Is there any acceleration?

That ideal fluid has no friction with the pipe it flows through. If it's not accelerating then no work is done. If the piston at the right end doesn't have an external force being applied, then the ideal fluid moving at constant velocity has zero pressure, and there's no force being applied by either piston. It would be similar to a closed pipe with the fluid inside, moving at constant velocity in space with no external forces.

If you're goal is to turn this into some kind of Bernoulli example, then both pistons need to exert an inwards force to create a pressure on the fluid. If the fluid is flowing and the ends of the pipe and pistons have differing cross sectional areas, then the forces will need to be equal to the fluid pressure times the cross sectional area of the piston surface.

 

[dE_logics]

That ideal fluid has no friction with the pipe it flows through. If it's not accelerating then no work is done. If the piston at the right end doesn't have an external force being applied, then the ideal fluid moving at constant velocity has zero pressure, and there's no force being applied by either piston. It would be similar to a closed pipe with the fluid inside, moving at constant velocity in space with no external forces.

If you're goal is to turn this into some kind of Bernoulli example, then both pistons need to exert an inwards force to create a pressure on the fluid.

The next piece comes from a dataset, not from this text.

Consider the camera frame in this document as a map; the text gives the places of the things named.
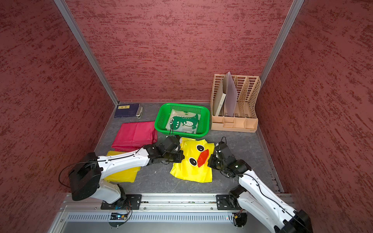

If the fluid is flowing and the ends of the pipe and pistons have differing cross sectional areas, then the forces will need to be equal to the fluid pressure times the cross sectional area of the piston surface.

The acceleration here can be taken in 2 ways -

1) The acceleration that occurs when the fluid reaches a narrower cross section form a larger one.

2) An acceleration occurs even when the diameter of the pipe does not change (I'm referring to this one).

So there is an acceleration even in the second case?...practically I don't see so.

The question here is the P in the Bernoulli's equation, I need an explanation as to how it stores energy...and why P is directly taken as energy. By working on this example, I tried to see the same; i.e. if the static pressure is converting to K.E, but actually the work done on the piston is increasing the K.E of the fluid, not the pressure.